En el rostro de los pobres veo el rostro de Cristo. En la vida del pobre veo reflejada la vida de Cristo. A cambio, el pobre y esos discriminados se identifican más fácilmente con Cristo, porque en Él descubren a uno de los suyos. Ya desde el mismo comienzo de su vida, en el bendito instante de su nacimiento como Hijo de la Virgen María, Jesús no tuvo casa, porque «no había lugar para Él en la posada». Cuando sus padres le llevaron a Jerusalén por primera vez, para presentar su ofrenda en el templo, fueron contados entre los pobres e hicieron la ofrenda que correspondía a los pobres. En su niñez fue un refugiado, forzado a huir del odio que había desatado la persecución, a abandonar su propio país y a vivir exiliado en tierra extranjera. Siendo un muchacho fue capaz de confundir a los ilustrados maestros con su sabiduría, y aun trabajaba con sus manos como un humilde carpintero, al igual que su padre adoptivo, José. Cuando proclamó y explicó las Escrituras en la sinagoga de Nazaret, «el hijo del carpintero» fue rechazado. Incluso uno de los discípulos que había elegido para seguirle preguntó: «¿De Nazaret puede salir algo bueno?» Fue también víctima de la justicia y la tortura y fue entregado a la muerte sin que nadie saliera en su defensa. Sí, Él era el hermano de los pobres, ésa era su misión - pues fue enviado por Dios Padre y ungido por el Espíritu Santo -: proclamar el Evangelio a los pobres. Elogió al pobre cuando pronunció aquel reto sorprendente para todos aquellos que quieran ser sus seguidores: «Bienaventurados los pobres de espíritu, porque de ellos es el reino de los cielos».

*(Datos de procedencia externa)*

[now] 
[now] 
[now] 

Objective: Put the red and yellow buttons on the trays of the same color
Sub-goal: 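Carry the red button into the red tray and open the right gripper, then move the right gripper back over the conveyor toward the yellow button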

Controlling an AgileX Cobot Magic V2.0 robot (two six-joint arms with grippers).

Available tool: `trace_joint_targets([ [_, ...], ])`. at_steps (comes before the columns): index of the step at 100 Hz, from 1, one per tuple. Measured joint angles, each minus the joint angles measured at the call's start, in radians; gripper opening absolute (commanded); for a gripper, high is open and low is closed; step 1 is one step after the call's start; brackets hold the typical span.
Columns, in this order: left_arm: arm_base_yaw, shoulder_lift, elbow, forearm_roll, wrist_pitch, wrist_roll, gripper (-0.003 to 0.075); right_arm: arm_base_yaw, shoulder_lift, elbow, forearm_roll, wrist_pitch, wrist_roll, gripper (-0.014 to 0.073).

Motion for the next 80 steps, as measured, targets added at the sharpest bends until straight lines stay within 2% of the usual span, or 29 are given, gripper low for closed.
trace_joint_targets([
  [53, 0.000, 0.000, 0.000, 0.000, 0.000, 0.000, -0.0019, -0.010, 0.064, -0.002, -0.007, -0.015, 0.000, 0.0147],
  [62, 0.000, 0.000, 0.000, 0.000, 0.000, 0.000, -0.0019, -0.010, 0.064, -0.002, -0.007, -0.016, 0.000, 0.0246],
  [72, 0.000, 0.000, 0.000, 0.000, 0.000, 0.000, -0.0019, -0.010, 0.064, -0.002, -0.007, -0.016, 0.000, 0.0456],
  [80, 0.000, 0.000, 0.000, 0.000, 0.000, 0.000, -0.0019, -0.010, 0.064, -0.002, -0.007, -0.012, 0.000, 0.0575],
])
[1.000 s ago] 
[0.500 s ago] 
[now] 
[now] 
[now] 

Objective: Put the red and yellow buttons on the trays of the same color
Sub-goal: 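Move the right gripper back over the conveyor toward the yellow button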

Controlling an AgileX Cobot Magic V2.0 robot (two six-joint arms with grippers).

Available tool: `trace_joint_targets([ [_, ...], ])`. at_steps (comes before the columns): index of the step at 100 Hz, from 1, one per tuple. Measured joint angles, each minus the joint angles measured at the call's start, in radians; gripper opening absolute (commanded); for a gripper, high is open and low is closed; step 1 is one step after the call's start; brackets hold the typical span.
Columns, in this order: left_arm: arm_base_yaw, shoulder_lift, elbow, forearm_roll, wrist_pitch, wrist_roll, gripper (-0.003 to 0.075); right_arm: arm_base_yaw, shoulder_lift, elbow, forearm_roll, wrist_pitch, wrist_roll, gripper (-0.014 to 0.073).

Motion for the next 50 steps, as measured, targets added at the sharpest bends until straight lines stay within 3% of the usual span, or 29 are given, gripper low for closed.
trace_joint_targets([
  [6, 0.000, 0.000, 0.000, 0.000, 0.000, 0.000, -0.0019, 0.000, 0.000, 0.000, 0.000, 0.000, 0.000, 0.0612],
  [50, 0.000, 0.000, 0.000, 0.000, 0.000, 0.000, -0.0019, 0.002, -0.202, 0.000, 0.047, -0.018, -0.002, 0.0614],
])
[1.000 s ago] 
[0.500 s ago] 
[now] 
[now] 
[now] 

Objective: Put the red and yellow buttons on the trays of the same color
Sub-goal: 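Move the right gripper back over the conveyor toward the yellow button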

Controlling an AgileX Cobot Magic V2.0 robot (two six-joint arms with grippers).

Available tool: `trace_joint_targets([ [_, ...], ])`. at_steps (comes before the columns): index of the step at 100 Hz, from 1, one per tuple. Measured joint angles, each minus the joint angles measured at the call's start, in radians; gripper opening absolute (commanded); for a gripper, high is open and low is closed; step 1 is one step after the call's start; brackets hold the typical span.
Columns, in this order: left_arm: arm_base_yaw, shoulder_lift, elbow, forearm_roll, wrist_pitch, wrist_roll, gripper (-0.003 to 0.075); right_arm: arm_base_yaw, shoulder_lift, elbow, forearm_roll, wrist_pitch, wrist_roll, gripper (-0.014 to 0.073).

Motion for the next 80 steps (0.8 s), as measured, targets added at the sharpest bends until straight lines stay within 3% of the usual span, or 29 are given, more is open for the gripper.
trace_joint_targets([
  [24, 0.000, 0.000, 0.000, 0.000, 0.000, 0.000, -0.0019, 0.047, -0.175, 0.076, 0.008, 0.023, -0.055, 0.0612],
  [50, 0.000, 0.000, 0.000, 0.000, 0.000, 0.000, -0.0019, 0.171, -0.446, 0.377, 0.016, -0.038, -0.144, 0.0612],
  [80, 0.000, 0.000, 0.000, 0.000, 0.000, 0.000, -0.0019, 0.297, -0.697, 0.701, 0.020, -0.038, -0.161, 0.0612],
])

Que las dificultades que te toca vivir no sean obstáculo a tu amor y generosidad, sino un fuerte desafío. No te canses de servir, no calles la verdad, supera tus temores, sé consciente de tus propios límites personales. Tienes que ser fuerte y valiente, lúcido y perseverante en este largo camino.
No te dejes seducir por la violencia y las mil razones que aparentan justificarla. Se equivoca el que dice que pasando por ella se logrará la justicia y la paz.
Joven, levántate y participa, junto con muchos miles de hombres y mujeres en la Iglesia, en la incansable tarea de anunciar el Evangelio, de cuidar con ternura a los que sufren en esta tierra y buscar maneras de construir un país justo, un país en paz. La fe en Cristo nos enseña que vale la pena trabajar por una sociedad más justa, que vale la pena defender al inocente, al oprimido y al pobre, que vale la pena sufrir para atenuar el sufrimiento de los demás.